In March 2020, The Caravan published an investigative story titled 'Bhima Koregaon case: Prison-rights activist Rona Wilson's hard disk contained malware that allowed remote access'. A forensic report made by the American-based, Arsenal Consulting, revealed that all the incriminating documents, including a letter mentioning a plot to assassinate the Prime Minister of India in another "Rajiv Gandhi-type of incident" were planted on Rona Wilson"s computer, through a malware named 'NetWire'.

Arsenal Consulting has released four Reports so far. The first and second reports were released on February 8, 2021, and March 27, 2021 respectively. These reports indicated, among other things, that the 34 most incriminating documents used against Rona Wilson and his co-accused, including Vernon Gonsalves, were planted via NetWire, a Remote Access Trojan, and that these were never opened on his computer by Wilson. Arsenal Consulting released a third report on June 21, 2021, which revealed that the hard disc of the computer of another co-accused, lawyer Surendra Gadling, was compromised for just over 20 months by the same attacker identified in Reports I and II.

Following the revelation, Sen and Wilson approached the Bombay High Court seeking to quash prosecution against them. The High Court in May last year asked the NIA, the Union Ministry of Home Affairs and the state of Maharashtra to file their respective responses to the petitions filed by the duo. The NIA opposed the petition. The matter is still sub-judice.

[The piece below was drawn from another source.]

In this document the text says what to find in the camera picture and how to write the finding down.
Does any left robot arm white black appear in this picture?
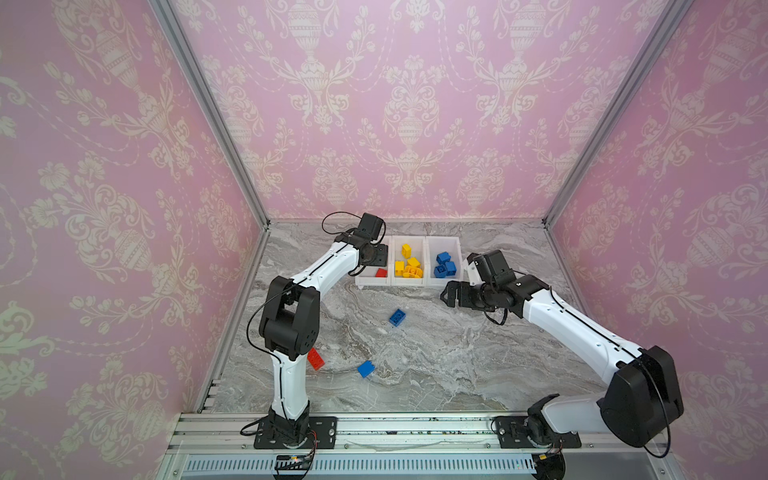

In August 2021, in a report titled 'Pegasus Project: 174 Individuals Revealed By The Wire On Snoop List So Far', The Wire, in collaboration with 16 other media organisations across the world, revealed the names of people who were either persons of interest or forensically identified as having been targeted by clients of the Israeli tech firm NSO Group's Pegasus spyware. The Wire had revealed the names of 161 people who were targets or potential targets for surveillance by clients of the NSO Group, all of whom are listed under different heads of journalists, politicians, activists, and so on. Under the head 'Activists, lawyers and academicians', The Wire listed 40 names. The first eight in this list are those arrested in the Bhima Koregaon case, namely Babu, Wilson, Gonsalves, Teltumbde, Sen, Navlakha, Ferreira and Bharadwaj.